Abstract:
The narrator of Fortunate Son is Jake, a 21 year-old who has recently arrived in Tucson, Arizona, after
the death of his mother. He's spent his entire life on the road with his mother, possibly followed and
antagonized by his father, whom Jake has never seen. He has come to Tucson to live with his only
relative (aside from his father), a great-aunt Rosie, the owner of a trailer park.
Jake quickly meets Cristobal, a mysterious and intelligent man who takes him to the Salt River, where
Jake then meets a ghost who claims to be his father (and follows Jake for the length of the novel).
Jake also meets and seduces one of the trailer park tenants, a young college girl named Clarissa Jones.
She introduces him to her father (Mr. Jones) and sister (Kate). In Mr. Jones, Jake finds a man who
could serve as a possible father figure, and in Clarissa, he finds a steadfast girl-woman who is rooted
down in life, who provides an anchor he's never had. Jake pursues these relationships in full zeal,
realizing that they offer a chance at a "normal" life.
Reports of a serial killer filter into the story, a man who is praying on the homeless Hispanics (among
others) in an outlying town. Cristobal hints that he may go after the killer. The ghost, still claiming
to be Jake's father, intimates that he may have been killed by the murderer.
Slowly, Rosie (Jake's great-aunt) succumbs to cancer and dies; before she goes, Jake nearly abandons
her in fear and shame, and his role as nephew is filled by a trailer park tenant, Wayne Robinson, who
clearly hates Jake; when Rosie dies, Wayne goes screaming off into the night.
Soon after, the killer is in the newspaper headlines -- and the suspect is Cristobal, who has
disappeared. Jake fruitlessly goes searching for him, knowing he is wrongly accused. It's not long
until the pressures of saving his friend, avenging the ghost, and Kate's and Mr. Jones' recruiting
tactics lead Jake into a vigilante search for the killer/rescue mission for Cristobal.
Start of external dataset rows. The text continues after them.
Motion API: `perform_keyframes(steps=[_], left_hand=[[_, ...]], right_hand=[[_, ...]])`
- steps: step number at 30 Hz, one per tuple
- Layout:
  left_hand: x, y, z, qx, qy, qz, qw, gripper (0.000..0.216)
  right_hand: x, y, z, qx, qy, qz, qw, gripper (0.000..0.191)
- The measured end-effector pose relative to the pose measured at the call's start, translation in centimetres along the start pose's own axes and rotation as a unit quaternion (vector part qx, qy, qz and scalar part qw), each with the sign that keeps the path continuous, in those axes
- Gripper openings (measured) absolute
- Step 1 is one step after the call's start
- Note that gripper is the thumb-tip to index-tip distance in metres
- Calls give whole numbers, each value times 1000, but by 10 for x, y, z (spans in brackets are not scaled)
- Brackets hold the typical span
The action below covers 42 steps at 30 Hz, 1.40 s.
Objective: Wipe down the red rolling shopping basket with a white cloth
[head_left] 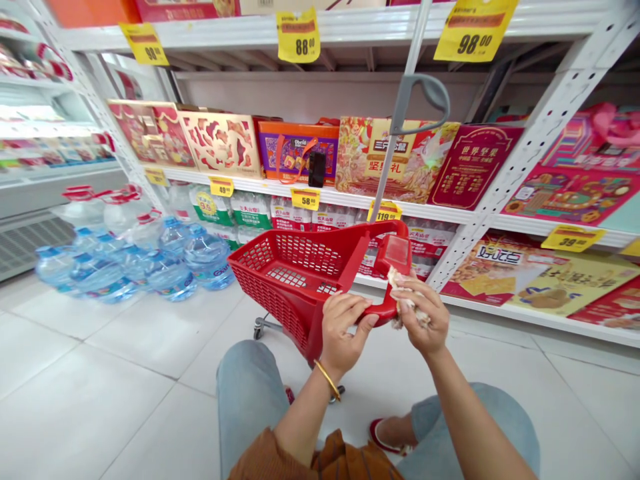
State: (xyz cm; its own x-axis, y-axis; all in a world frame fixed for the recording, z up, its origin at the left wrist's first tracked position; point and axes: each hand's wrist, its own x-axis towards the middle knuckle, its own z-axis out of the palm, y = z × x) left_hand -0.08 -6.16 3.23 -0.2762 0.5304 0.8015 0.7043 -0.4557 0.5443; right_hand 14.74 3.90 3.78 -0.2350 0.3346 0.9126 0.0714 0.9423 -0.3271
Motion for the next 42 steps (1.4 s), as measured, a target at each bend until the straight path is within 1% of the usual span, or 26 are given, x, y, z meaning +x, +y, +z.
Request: perform_keyframes(steps=[2, 4, 6, 8, 13, 20, 24, 29, 34, 37, 39, 41, 42], left_hand=[[-1, -1, -1, 1, 4, 2, 1000, 15], [-2, -2, -2, 0, 8, 11, 1000, 14], [-2, -3, -4, -1, 6, 17, 1000, 15], [-2, -4, -7, -3, -3, 13, 1000, 15], [-1, -5, -13, -13, -22, -3, 1000, 17], [0, -4, -15, -14, -23, -4, 1000, 16], [2, -6, -17, -11, -22, -5, 1000, 17], [2, -8, -19, -5, -27, -9, 1000, 17], [1, -5, -21, 5, -30, -7, 1000, 16], [-5, 0, -21, 41, -33, 1, 999, 18], [-10, 5, -19, 99, -16, 11, 995, 24], [-13, 12, -17, 168, 6, 27, 985, 33], [-14, 15, -16, 191, 9, 37, 981, 36]], right_hand=[[1, -15, 4, -13, -21, -17, 1000, 26], [1, -29, 10, -32, -53, -52, 997, 29], [1, -39, 15, -49, -59, -71, 995, 31], [1, -41, 19, -53, -52, -78, 994, 31], [7, -31, 17, -29, -46, -74, 996, 25], [12, -20, 13, 19, -53, -41, 998, 21], [13, -7, 11, 40, -53, -25, 997, 19], [14, 10, 8, 51, -70, 5, 996, 19], [11, 6, 9, 55, -49, 38, 997, 18], [10, -1, 12, 50, -30, 41, 997, 17], [10, -6, 14, 42, -18, 42, 998, 16], [10, -10, 16, 31, -11, 38, 999, 16], [10, -12, 16, 26, -10, 36, 999, 16]])
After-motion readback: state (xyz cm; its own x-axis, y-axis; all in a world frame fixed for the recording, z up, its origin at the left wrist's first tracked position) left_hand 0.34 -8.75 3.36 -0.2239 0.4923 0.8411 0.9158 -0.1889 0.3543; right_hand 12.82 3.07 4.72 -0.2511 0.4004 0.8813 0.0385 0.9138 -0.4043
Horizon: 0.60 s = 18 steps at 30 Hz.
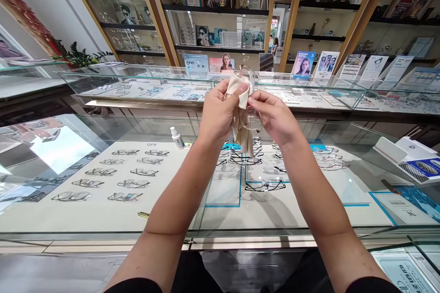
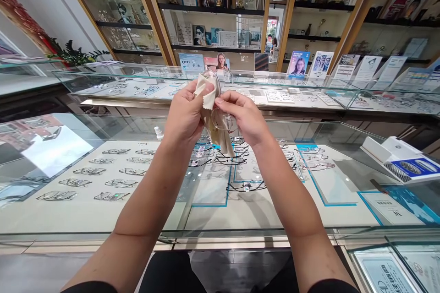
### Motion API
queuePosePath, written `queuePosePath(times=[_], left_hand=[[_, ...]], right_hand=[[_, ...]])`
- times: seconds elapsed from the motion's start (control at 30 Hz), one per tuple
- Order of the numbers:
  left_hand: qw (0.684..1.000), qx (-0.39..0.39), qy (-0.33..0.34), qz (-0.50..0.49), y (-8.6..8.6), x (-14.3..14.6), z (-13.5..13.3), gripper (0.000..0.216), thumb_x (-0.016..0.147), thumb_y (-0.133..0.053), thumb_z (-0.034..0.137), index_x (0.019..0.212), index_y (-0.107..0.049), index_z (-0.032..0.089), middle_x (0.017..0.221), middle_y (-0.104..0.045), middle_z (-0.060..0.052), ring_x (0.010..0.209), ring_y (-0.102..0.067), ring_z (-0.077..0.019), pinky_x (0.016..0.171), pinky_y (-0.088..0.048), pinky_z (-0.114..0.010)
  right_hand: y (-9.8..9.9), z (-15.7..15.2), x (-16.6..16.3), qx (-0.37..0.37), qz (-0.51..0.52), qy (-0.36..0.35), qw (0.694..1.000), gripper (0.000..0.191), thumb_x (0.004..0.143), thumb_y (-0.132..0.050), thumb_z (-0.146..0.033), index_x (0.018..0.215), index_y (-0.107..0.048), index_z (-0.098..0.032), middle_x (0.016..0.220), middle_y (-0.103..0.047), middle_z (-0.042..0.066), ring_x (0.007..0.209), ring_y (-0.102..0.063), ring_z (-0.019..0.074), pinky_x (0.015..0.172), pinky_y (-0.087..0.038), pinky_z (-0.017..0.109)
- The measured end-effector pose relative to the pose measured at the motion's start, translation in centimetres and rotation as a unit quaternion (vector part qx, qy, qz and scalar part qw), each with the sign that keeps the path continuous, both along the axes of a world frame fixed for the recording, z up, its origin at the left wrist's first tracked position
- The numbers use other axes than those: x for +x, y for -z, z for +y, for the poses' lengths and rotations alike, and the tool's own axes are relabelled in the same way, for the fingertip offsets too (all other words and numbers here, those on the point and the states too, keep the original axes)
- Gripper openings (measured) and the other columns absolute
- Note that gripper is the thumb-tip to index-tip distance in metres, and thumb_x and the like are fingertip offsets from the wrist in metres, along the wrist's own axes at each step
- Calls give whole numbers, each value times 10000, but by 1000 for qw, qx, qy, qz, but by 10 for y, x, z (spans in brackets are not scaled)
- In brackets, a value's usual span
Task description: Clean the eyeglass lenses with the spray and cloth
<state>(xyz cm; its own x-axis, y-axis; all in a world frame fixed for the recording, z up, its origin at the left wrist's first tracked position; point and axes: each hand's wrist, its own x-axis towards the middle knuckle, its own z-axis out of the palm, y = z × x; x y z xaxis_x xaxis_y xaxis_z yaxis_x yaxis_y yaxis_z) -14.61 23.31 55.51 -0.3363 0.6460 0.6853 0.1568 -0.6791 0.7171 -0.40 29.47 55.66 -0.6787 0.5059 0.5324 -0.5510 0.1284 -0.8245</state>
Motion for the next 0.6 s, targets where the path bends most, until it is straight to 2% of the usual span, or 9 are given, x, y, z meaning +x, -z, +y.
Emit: queuePosePath(times=[0.23,0.4,0.5,0.6], left_hand=[[997,47,-66,16,5,2,4,586,825,-904,663,1127,-572,286,938,-679,-26,791,-690,-168,663,-541,-296],[991,75,-104,36,0,7,0,448,962,-723,713,1037,-642,278,1001,-707,-62,934,-714,-203,758,-573,-327],[993,62,-92,28,-1,6,-1,485,914,-779,721,1098,-643,293,945,-718,-46,852,-722,-195,721,-568,-323],[998,29,-50,13,0,0,-1,581,849,-864,693,1199,-616,301,889,-728,-26,745,-720,-190,655,-544,-316]], right_hand=[[0,0,-1,-14,-7,11,1000,300,804,-908,-444,745,-685,-253,817,-659,-13,833,-586,181,841,-515,341],[-1,3,-1,-21,-1,4,1000,317,790,-921,-464,757,-685,-256,826,-670,-12,822,-587,179,830,-507,338],[-2,4,1,-13,-9,8,1000,338,789,-927,-491,764,-683,-259,836,-669,-8,840,-593,184,839,-513,340],[-3,5,3,0,-17,4,1000,353,787,-936,-511,771,-689,-259,830,-660,-8,838,-588,186,844,-520,343]])
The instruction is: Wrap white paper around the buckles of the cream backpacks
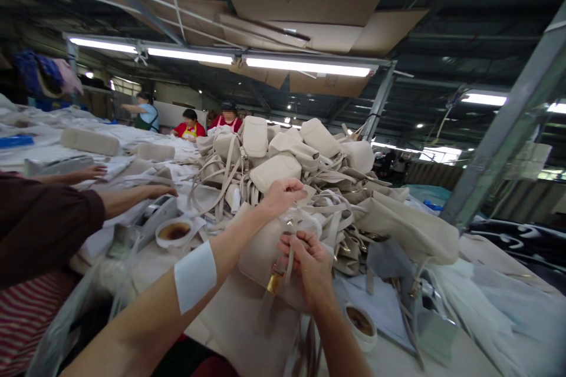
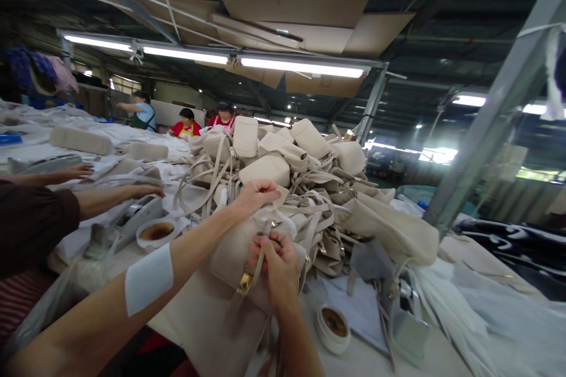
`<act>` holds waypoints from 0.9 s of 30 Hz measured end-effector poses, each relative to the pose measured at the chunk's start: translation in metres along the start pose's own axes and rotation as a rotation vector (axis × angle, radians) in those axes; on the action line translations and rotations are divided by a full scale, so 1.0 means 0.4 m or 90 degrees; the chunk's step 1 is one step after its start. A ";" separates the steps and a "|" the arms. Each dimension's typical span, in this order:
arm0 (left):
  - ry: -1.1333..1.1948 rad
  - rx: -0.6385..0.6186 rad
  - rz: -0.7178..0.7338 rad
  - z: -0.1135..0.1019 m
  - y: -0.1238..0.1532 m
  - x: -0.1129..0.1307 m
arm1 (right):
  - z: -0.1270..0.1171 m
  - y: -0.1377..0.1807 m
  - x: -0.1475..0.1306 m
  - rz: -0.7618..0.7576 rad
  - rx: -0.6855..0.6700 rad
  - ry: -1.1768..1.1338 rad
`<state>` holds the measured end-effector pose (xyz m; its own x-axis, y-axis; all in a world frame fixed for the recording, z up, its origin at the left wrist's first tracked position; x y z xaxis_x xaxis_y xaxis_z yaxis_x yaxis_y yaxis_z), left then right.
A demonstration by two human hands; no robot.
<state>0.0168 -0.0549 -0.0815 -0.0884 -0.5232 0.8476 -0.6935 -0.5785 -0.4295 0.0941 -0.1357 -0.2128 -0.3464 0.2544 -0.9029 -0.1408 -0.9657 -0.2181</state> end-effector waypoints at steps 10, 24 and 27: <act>-0.199 -0.060 0.033 0.104 0.188 -0.039 | -0.001 0.012 -0.011 0.061 -0.154 0.136; 0.455 0.017 -0.283 0.076 0.197 -0.189 | -0.028 0.015 -0.045 0.070 -0.088 0.211; 0.389 -0.017 -0.304 0.073 0.204 -0.187 | -0.030 0.009 -0.048 0.069 -0.074 0.249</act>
Point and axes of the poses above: each hand's wrist, its own y-axis away from the middle knuckle, its own z-axis out of the palm, x = y × z, the point moved 9 cm from there along -y, towards the middle knuckle, and after that the axes turned 15 degrees about -x, right-handed, at the moved point
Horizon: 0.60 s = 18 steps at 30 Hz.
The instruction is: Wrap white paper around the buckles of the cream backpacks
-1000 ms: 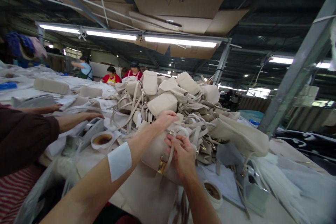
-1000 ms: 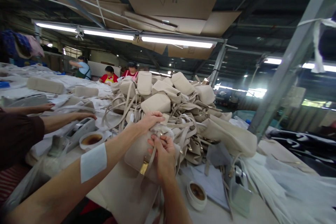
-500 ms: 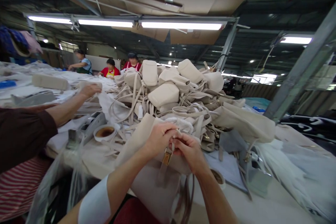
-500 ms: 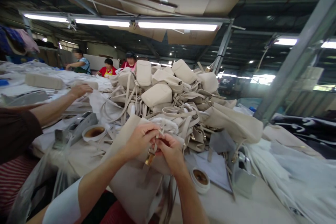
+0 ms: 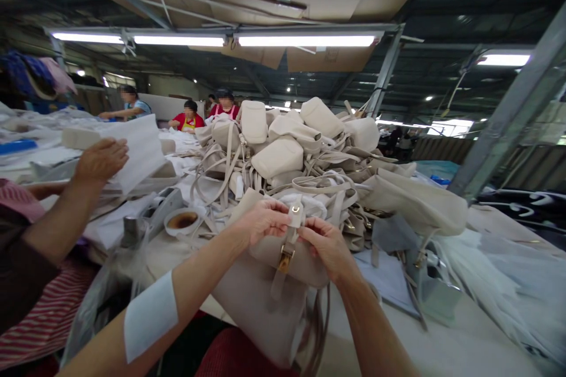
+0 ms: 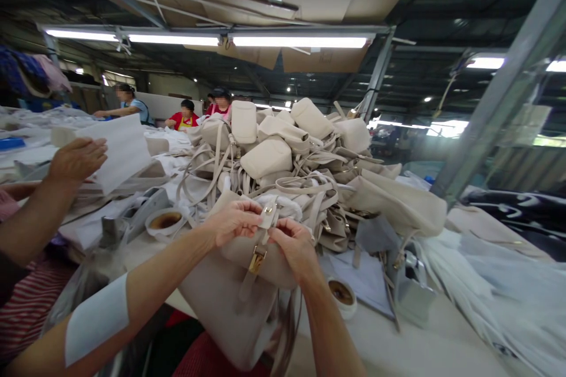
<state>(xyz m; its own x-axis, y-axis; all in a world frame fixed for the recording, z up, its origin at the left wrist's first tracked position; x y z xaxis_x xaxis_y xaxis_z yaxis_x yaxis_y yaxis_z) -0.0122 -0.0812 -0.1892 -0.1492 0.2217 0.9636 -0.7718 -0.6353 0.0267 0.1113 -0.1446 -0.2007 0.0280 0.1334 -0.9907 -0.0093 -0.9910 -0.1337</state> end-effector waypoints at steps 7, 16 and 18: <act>-0.191 -0.077 -0.089 0.043 -0.004 0.010 | 0.017 -0.014 -0.018 -0.093 -0.023 0.093; -0.362 -0.017 -0.132 0.044 -0.012 0.028 | 0.021 -0.009 -0.015 -0.094 -0.008 0.055; -0.356 -0.025 -0.127 0.046 -0.012 0.024 | 0.018 -0.013 0.006 -0.042 -0.025 -0.036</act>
Point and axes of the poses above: each hand's wrist, its own y-axis away from the middle knuckle, its own z-axis out of the palm, x = y × z, the point moved 9 cm from there along -y, towards the middle knuckle, and after that the axes turned 15 degrees about -x, right-handed, at the moved point
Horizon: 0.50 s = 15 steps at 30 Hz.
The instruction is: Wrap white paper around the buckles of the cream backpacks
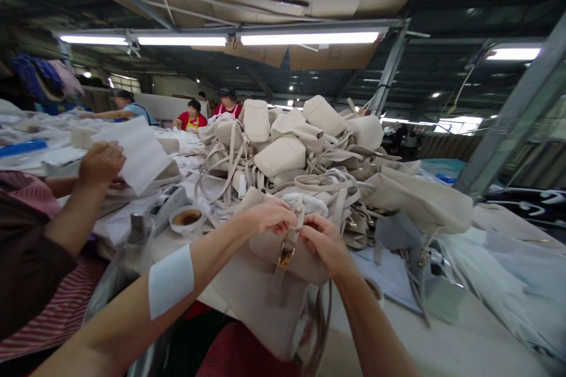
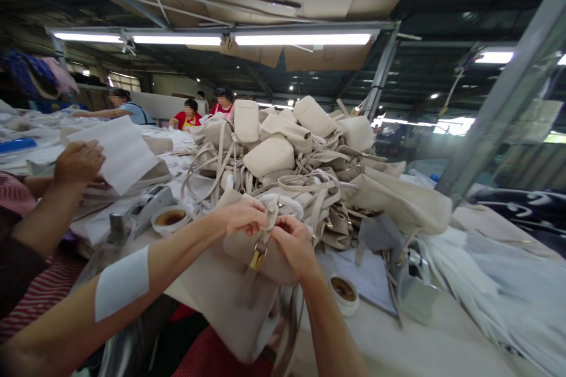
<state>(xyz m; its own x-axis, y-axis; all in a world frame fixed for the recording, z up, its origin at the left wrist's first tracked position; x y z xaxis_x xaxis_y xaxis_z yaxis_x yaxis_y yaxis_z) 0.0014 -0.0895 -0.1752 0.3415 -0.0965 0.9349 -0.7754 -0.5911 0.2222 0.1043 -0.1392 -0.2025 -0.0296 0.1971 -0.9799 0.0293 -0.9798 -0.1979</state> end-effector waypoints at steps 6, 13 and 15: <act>-0.102 0.072 0.082 0.014 0.001 0.017 | 0.016 0.006 0.066 0.089 -0.004 -0.330; -0.072 0.110 0.115 0.020 0.016 -0.002 | 0.001 0.020 0.036 -0.020 0.027 -0.136; 0.033 0.067 0.100 0.025 0.014 -0.029 | -0.007 0.022 0.020 -0.052 0.057 0.005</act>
Point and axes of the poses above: each hand's wrist, its own y-axis away from the middle knuckle, its own z-axis out of the palm, x = y × z, the point moved 9 cm from there along -y, towards the middle knuckle, and after that the axes turned 15 degrees about -x, right-handed, at the moved point
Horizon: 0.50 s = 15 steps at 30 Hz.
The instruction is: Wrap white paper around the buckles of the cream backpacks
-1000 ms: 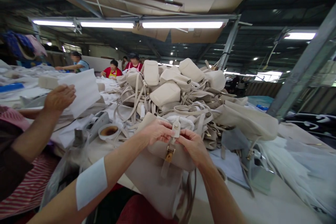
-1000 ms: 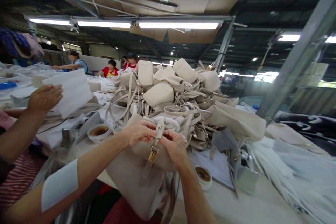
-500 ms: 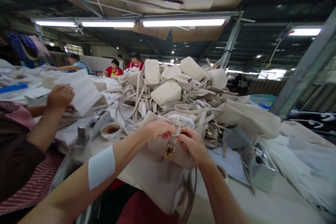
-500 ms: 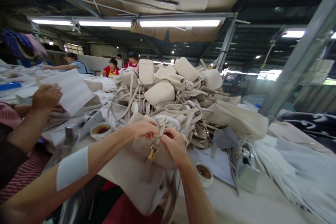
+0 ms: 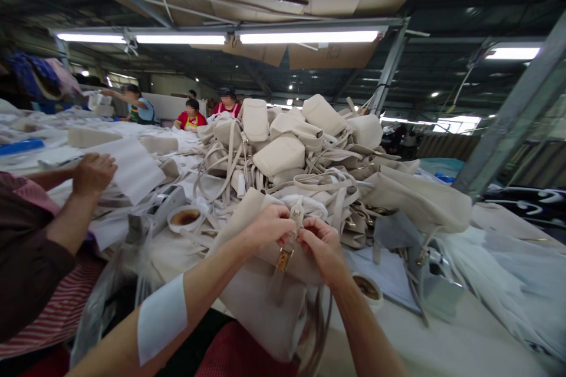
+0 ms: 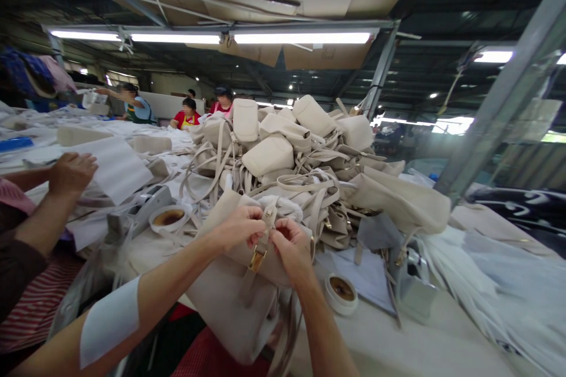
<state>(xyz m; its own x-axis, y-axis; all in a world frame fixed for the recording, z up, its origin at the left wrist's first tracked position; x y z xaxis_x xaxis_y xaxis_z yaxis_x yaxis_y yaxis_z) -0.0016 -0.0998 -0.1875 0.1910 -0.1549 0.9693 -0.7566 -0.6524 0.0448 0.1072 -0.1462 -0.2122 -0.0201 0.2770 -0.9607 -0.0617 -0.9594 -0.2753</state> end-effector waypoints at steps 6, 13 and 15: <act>0.048 -0.005 0.023 -0.011 -0.003 -0.025 | 0.005 0.004 -0.025 -0.062 0.093 0.128; 0.077 -0.022 0.069 -0.021 0.002 -0.021 | 0.022 -0.001 0.000 0.030 0.013 -0.086; 0.109 -0.043 0.053 -0.016 0.005 -0.027 | 0.025 -0.002 0.000 0.043 -0.012 -0.066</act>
<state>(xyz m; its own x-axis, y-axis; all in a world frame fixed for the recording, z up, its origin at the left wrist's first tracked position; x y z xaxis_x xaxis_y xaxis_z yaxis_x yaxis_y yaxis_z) -0.0091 -0.0947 -0.1964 0.0217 -0.0743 0.9970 -0.8070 -0.5900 -0.0264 0.0974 -0.1449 -0.2114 -0.1264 0.2143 -0.9686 -0.0381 -0.9767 -0.2112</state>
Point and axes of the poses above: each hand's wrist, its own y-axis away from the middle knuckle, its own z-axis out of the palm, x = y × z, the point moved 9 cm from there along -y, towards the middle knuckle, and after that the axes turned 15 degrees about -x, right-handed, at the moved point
On the eve of the story's climax, in which Jake and Mr. Jones stumble into the killer's path, Jake
learns that Mr. Jones has known his real father all along, a man alive and living in Tucson. Jake
nearly abandons the hunt in despair, but is convinced by Kate to continue. Jake and Mr. Jones then
run into Cristobal, who claims to also be searching for the killer. Mr. Jones doesn't trust him, but the
three go to the most recent murder sight, where Cristobal runs away. The police appear, arresting Jake
and Mr. Jones for interfering with a crime scene.
In jail, Mr. Jones admits that he knows Jake's father, and that he's been struggling with his own
conflicting loyalties in trying to reunite the two. Jake is bailed out by Kate, who leads him to Clarissa.
Clarissa admits that she's guessed about his father all along, and claims her religious guilt won't allow
her to continue seeing Jake. As they drive home in silence, Jake notices they are being followed.
Alarmed, he stays up on his porch with a loaded gun, worried that the killer has been following them.
Soon, he drifts to sleep. Jake awakes to a gunshot and races over to find Cristobal standing over
Wayne Robinson, the ex-tenant who hated Jake. Cristobal proclaims Wayne the murderer and kills
him. The mystery is solved and Jake's ghost is avenged.
The story ends concurrently with summer: the Jones girls go back to school, Cristobal away after
having received local acclaim for catching and killing the serial murderer. Clarissa moves out of the
trailer park, still unable to speak to Jake, accompanied by her father, also disillusioned by his
treatment of Jake. As Jake sits in his trailer one afternoon, his real father appears in the flesh, and
they have a short conversation in which it's implied that Jake will grudgingly allow the man into his
life. After his father leaves, the ghost visits once more, only to realize that he is not Jake's father. He
soon leaves, too. Jake is left staring out at the silent trailer park.
In this novel, I've tried to blend the mystery of a revenge tragedy with an exploration of the family,
specifically the relationships between fathers and sons -- but also parents and children in general.
Behind this looms the backdrop of Tucson and the American Southwest, a region which I've tried to
portray vividly and accurately, if also with an element of surrealism.